Oder sind das alles relativ neue Erfindungen, die es früher nicht gab?
 
Für Leute die Zuhause trainieren und nicht viele Geräte haben, empfehle ich immer Sascha Hubers 5min Workouts.

Paar Runden davon, supi. Mal ne Abwechslung.

Hier Mal Rückenworkout als Bsp.

Von dem habe ich mal als Anfänger "10 Minuten Beine zerstören" oder so ähnlich gemacht und kam danach 3 Tage kaum noch die Treppe hoch, sehr effektiv. Coach Stef finde ich auch gut.
 
Ich persönlich hab heutzutage gar keine Zeit und Lust mehr, ne Stunde oder länger zu trainieren.

Trainiere nur noch nach 5min Workouts oder Tabata 40/20 oder 20/10.
Mit Kurzhanteln oder Langhantel oder ohne Gewichte.
Man kann da sooo viel variieren. Muss das ja nicht 1:1 übernehmen.

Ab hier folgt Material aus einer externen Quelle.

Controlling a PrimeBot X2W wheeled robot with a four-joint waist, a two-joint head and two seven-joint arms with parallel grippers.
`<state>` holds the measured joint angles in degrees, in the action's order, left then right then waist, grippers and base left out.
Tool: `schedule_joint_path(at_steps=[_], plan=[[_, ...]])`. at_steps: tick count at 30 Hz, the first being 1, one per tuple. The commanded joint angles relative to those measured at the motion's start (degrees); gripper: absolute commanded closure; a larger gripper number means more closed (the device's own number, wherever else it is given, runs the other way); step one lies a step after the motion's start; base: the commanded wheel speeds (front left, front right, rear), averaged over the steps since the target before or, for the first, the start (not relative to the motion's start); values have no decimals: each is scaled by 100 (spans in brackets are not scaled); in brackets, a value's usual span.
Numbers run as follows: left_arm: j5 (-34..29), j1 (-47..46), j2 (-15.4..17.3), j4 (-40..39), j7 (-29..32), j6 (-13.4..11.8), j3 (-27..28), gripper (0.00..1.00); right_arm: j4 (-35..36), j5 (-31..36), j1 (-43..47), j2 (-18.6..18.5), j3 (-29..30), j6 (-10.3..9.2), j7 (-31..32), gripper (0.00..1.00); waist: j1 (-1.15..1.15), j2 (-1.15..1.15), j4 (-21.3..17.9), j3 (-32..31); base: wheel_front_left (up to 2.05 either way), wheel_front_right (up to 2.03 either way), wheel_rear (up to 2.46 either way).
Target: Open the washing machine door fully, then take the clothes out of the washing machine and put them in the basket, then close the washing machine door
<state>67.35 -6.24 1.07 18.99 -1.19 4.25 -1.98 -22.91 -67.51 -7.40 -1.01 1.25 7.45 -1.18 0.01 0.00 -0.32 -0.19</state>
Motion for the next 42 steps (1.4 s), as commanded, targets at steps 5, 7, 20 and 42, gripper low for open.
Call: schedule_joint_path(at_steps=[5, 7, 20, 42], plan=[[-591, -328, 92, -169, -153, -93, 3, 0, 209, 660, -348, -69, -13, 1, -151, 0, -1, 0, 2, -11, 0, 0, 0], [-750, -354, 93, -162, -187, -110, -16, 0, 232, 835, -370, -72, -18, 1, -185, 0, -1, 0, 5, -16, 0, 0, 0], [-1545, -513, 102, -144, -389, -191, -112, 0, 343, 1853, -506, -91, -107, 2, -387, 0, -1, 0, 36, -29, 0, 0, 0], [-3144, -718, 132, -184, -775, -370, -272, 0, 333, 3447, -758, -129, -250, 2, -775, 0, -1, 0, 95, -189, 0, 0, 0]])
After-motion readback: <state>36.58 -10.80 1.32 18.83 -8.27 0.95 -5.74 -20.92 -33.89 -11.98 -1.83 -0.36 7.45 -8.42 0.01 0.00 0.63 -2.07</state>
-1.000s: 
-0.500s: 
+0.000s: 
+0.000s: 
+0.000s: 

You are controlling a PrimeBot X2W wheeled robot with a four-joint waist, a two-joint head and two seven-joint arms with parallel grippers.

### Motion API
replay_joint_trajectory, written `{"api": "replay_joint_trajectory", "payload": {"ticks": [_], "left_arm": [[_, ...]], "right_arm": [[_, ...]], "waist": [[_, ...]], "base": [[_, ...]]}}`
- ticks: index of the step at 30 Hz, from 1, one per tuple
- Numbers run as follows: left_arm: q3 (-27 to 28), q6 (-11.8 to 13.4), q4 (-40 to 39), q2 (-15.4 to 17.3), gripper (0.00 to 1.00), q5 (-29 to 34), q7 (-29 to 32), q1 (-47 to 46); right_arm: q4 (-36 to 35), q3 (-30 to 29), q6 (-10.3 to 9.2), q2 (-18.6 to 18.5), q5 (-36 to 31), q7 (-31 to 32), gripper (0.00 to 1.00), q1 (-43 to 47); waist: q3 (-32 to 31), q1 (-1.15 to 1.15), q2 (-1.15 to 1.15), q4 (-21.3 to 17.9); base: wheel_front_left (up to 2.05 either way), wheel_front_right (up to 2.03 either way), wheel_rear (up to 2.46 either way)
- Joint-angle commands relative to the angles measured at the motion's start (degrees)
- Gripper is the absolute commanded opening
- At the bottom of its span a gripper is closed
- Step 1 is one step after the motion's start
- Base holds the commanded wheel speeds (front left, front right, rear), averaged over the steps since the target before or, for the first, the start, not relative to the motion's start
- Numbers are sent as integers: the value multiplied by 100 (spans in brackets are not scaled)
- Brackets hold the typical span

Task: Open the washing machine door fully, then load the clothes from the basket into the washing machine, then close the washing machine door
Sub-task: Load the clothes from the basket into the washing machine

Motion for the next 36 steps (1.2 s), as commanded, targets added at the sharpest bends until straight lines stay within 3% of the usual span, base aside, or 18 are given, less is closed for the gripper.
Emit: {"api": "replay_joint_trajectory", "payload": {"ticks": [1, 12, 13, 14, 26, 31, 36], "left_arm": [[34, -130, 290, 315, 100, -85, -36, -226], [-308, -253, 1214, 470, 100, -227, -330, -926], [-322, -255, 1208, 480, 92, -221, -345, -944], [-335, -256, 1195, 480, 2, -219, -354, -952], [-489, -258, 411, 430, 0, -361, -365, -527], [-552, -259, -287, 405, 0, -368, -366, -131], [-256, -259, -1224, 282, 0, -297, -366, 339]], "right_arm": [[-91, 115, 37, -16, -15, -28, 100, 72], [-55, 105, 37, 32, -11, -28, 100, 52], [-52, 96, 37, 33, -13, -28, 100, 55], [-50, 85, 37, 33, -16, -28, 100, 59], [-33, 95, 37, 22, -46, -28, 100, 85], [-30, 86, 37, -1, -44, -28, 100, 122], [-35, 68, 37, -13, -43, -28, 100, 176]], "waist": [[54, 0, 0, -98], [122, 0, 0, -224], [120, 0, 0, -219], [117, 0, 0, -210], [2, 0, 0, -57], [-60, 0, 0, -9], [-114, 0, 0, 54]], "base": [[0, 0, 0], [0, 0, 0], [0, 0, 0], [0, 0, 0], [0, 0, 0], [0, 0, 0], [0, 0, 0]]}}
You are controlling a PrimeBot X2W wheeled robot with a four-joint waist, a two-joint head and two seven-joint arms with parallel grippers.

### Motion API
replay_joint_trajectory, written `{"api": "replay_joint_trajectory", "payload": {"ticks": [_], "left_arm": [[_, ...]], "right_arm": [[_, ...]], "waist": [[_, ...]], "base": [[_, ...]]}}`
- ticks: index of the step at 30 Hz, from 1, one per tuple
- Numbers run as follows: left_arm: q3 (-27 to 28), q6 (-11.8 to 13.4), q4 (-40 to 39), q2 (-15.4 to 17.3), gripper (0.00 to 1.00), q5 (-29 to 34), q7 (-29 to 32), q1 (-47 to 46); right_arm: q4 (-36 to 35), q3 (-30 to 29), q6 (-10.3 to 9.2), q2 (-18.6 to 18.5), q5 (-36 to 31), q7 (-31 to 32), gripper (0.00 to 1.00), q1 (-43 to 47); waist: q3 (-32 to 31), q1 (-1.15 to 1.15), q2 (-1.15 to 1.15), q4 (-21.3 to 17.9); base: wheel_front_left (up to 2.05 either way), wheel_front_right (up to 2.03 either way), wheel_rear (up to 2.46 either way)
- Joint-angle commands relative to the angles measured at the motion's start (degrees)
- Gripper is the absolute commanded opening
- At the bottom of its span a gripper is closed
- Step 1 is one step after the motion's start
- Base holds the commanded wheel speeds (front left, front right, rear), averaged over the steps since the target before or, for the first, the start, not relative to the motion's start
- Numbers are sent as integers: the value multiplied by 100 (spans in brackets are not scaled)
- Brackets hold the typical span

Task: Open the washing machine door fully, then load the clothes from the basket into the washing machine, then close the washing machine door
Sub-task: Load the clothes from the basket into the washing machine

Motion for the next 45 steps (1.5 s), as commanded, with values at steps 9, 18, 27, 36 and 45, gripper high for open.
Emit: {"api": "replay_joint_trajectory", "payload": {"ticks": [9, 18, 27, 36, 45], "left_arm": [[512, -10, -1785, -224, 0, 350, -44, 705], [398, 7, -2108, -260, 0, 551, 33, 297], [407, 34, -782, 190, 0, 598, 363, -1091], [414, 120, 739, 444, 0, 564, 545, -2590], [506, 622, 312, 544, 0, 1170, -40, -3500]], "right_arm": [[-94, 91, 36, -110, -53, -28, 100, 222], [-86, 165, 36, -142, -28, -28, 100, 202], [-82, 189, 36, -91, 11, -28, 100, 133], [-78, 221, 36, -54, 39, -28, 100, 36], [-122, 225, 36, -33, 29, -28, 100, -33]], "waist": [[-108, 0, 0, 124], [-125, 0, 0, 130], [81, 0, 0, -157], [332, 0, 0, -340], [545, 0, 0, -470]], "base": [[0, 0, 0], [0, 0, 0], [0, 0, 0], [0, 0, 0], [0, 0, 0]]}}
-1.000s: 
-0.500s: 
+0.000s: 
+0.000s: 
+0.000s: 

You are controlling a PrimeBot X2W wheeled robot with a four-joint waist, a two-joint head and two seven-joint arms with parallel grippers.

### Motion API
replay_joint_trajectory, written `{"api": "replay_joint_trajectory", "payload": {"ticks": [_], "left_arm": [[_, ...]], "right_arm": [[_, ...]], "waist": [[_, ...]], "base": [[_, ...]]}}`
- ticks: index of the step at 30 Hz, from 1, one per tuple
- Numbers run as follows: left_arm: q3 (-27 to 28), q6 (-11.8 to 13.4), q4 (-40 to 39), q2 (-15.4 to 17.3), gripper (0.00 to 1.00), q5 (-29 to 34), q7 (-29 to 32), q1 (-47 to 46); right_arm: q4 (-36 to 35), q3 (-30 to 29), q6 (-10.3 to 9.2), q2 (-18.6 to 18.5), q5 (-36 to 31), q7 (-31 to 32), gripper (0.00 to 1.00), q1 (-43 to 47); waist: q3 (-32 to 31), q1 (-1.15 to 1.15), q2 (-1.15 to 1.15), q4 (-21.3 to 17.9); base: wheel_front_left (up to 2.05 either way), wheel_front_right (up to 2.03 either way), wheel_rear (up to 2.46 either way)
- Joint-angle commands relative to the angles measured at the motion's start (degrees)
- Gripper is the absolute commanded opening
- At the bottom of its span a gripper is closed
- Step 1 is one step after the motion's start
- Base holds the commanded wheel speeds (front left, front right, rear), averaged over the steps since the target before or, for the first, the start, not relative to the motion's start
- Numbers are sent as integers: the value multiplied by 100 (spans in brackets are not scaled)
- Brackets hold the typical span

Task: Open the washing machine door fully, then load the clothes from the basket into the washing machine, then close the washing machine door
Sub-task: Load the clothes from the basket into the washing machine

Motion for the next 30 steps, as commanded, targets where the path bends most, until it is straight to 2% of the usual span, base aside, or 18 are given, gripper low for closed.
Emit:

Natürlich sollte man schon paar Runden davon machen.
Aber inklusive Aufwärmen ist man da in ner halben Stunde durch.

Trainiere immer Beine, Rücken+Brust+Bauch und Schultern + Arme + Bauch...

Zb Mal Beintag ohne Gewichte

Drei Runden davon und du läufst als hättest eingekackt :jubel::D

 
Ich persönlich hab heutzutage gar keine Zeit und Lust mehr, ne Stunde oder länger zu trainieren.

Trainiere nur noch nach 5min Workouts oder Tabata 40/20 oder 20/10.
Mit Kurzhanteln oder Langhantel oder ohne Gewichte.
Man kann da sooo viel variieren. Muss das ja nicht 1:1 übernehmen.

Natürlich sollte man schon paar Runden davon machen.
Aber inklusive Aufwärmen ist man da in ner halben Stunde durch.

Trainiere immer Beine, Rücken+Brust+Bauch und Schultern + Arme + Bauch...

Zb Mal Beintag ohne Gewichte

Drei Runden davon und du läufst als hättest eingekackt :jubel::D

Da bin ich komplett anderer Meinung, ich steh voll drauf ne Stunde lang zu trainieren, mir geht's da tatsächlich um die Zeit die ich dabei für mich hab, mit der richtigen Musik auf den Ohren, einfach ne Stunde lang auspowern und abschalten.